Australia is brimming with new wine regions. Just as we get used to Tumbarumba and Hastings River in New South Wales we hear that Willyarup, within the wider Margaret River appellation, has just been given approval. One region you may not yet have heard about is Shoalhaven Coast. The first vines were planted here in the 1820s at Coolangatta Estate, by Alexander Berry, a close friend of the famous Australian wine pioneer James Busby…but then it went very quiet. That is, until the 1980s when Coolangatta’s new owner planted Sauvignon Blanc.

The reason this emerging wine region is worth writing about is that it has the potential for quality wine and growth, especially from wine tourism, because it begins just 200km from Sydney. But this coastal region also possesses some of the most beautiful beaches in the whole of NSW. In fact the region is so beautiful, but probably relatively unknown to people outside of Australia, that I think this article will have a bit more of a travelogue feel to it.
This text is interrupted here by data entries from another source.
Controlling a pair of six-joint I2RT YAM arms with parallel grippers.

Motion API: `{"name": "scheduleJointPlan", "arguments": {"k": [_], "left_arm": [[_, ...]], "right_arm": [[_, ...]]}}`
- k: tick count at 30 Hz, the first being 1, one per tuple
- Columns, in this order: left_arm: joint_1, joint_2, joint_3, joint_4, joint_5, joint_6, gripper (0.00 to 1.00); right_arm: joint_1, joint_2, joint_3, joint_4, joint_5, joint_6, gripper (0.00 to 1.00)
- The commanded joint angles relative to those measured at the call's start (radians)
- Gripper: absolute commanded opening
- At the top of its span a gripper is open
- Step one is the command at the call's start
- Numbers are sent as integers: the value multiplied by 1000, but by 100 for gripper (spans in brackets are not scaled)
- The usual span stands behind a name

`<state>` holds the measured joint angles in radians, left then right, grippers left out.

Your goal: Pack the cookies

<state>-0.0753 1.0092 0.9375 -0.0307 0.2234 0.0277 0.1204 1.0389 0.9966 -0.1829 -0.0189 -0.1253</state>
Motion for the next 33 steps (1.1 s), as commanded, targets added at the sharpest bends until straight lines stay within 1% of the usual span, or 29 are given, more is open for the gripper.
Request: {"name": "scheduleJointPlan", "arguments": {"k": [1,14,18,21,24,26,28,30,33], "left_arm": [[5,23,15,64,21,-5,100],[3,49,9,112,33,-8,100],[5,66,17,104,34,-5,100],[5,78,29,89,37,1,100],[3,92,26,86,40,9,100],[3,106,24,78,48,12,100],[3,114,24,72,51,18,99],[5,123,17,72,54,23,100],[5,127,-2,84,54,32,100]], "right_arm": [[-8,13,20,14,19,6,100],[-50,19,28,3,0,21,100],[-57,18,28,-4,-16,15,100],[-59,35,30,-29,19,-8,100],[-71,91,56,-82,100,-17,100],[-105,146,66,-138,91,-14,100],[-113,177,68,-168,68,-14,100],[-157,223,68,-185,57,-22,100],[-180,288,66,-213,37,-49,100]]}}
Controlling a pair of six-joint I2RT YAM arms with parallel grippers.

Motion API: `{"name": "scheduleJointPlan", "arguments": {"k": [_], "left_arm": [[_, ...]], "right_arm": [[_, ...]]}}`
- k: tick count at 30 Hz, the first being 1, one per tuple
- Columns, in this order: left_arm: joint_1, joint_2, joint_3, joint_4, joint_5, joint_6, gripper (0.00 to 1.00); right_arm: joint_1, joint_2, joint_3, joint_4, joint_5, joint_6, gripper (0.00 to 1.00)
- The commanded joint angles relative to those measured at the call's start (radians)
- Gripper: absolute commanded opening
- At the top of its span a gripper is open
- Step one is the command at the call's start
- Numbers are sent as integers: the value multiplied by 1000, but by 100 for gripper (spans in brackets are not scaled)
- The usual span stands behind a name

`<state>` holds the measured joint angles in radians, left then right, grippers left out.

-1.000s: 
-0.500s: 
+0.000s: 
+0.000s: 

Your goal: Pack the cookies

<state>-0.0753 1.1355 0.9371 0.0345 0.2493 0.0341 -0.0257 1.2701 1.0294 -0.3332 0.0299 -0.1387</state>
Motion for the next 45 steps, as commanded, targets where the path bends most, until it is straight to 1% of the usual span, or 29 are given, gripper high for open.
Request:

There are sixteen cellar doors in the Shoalhaven Coast Region, but eight are listed on the Shoalhaven Coast Wine Trail. This begins at Kiama in the north, with Yarrawa Estate to the west, close to the rainforest of Kangaroo Valley, being the most northerly of the wineries. The route continues south, quickly skipping down the Princes Highway to Shoalhaven and its famous heads, then further south via Nowra and Wandandian to Milton and Ulladulla. Between these two settlements, around an hour’s driving from the north of the region, you will find Cupitt’s Winery. The wine route then goes just a little further to its most southerly outpost, Bawley Vale Estate.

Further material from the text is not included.